Muita gente costuma associar a voz e a figura imponente do ator negro Morgan Freeman à figura imaginada do Deus católico - seja pela potência da voz, seja por ele ter encarnado a divindade no filme "Todo Poderoso".
Na música, os ingleses costumavam dizer que "Eric Clapton era Deus" em pichações nas paredes de Londres nos anos 60. Mas não dá para comparar com o que foi visto em São Paulo por dois dias no Auditório do Ibirapuera em 3 e 4 de junho. Ali estava Deus, personalizado na figura icônica de Buddy Guy.
Deus está está se despedindo, mas decidiu encantar súditos e discípulos com sua guitarra Fender Stratocaster e produzi o melhor blues possível, dentro da melhor música que se pode ouvir.
Figura máxima do Best of Blues and Rock, transformou o parque do Ibirapuera, na zona sul de São Paulo, em templo sagrado. A devoção era total. Guy hipnotizou a plateia e indicou como é fácil chegar ao paraíso (que também é um bairro próximo do parque).

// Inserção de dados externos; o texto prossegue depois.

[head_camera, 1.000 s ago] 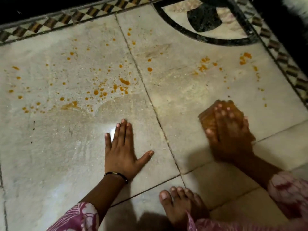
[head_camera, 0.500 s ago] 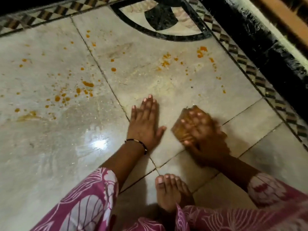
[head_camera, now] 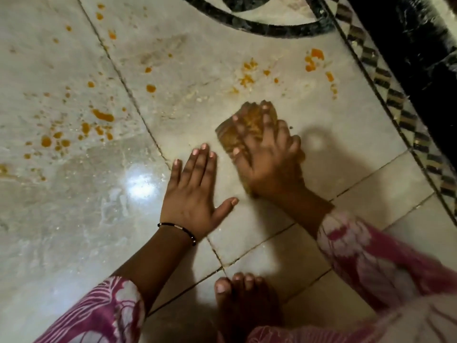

Assim como desfrutar de um show dos Rolling Stones é fazer parte da história ou vê-la desfilando à sua frente, escutar a guitarra cristalina e transbordante de sentimento de Buddy Guy ao vivo, o último gigante vivo dos gigantes do blues, é presenciar uma transformação imediata da realidade ao seu redor. Tudo para, e o som celestial da voz e da guitarra de Deus preenchem todo o espaço.
No dia 3, o sábado de sol que logo ficou frio à noitinha, Buddy Guy escancarou o quanto aquele momento era especial, assim como o carinho que tem - e recebe - do público brasileiro.
O sorriso característico e a força de vontade e resiliência fizeram do mestre figura necessária para simbolizar tudo o que de bom a vida pode oferecer.
Teve blues de primeira, com a maravilhosa "Damn Right, I've Got the Blues"; teve homenagens, como "Sunshine of Your Love", do Cream, e "Voodoo Child", de Jimi Hendrix; o mestre Willie Dixon foi aquinhoado com "I Just Wanna Make Love to You", que também serviu de tributo a Muddy Waters.
E como resistir a uma fileira de clássicos como “(I’m Your) Hoochie Coochie Man”, “Got My Mojo Working”, “She’s Nineteen Years Old” – estas três de Muddy Waters –,”Five Long Years”, “Boom Boom” e “I Just Want to Make Love to You”?
No domingo, 4, a dose foi repetida, com direito a uma grande jam com o guitarrista Tom Morello (ex-Rage Against the Machine e Audioslave), que encerraria a noite, e os filhos Carlise e Greg, que integram a sua comitiva, sendo que a filha tocou om sua banda no festival.
Aos 86 anos de idade, Buddy Guy espantou o mau agouro dos sacripantas que insistem em pregar o etarismo no mundo das artes - velho demais para subir ao palco, novo demais para se aposentar?
Assim como tem sido recorrente a partir do começo de 2022, um show do porte desses é mais uma oportunidade para nos redimir de um longo e doloroso período de isolamento imposto por uma pandemia, a de covid-19. Deus veio e nos abençoou e indicou o caminho para o futuro mais luminoso - e ele passa pelo blues e pelo rock!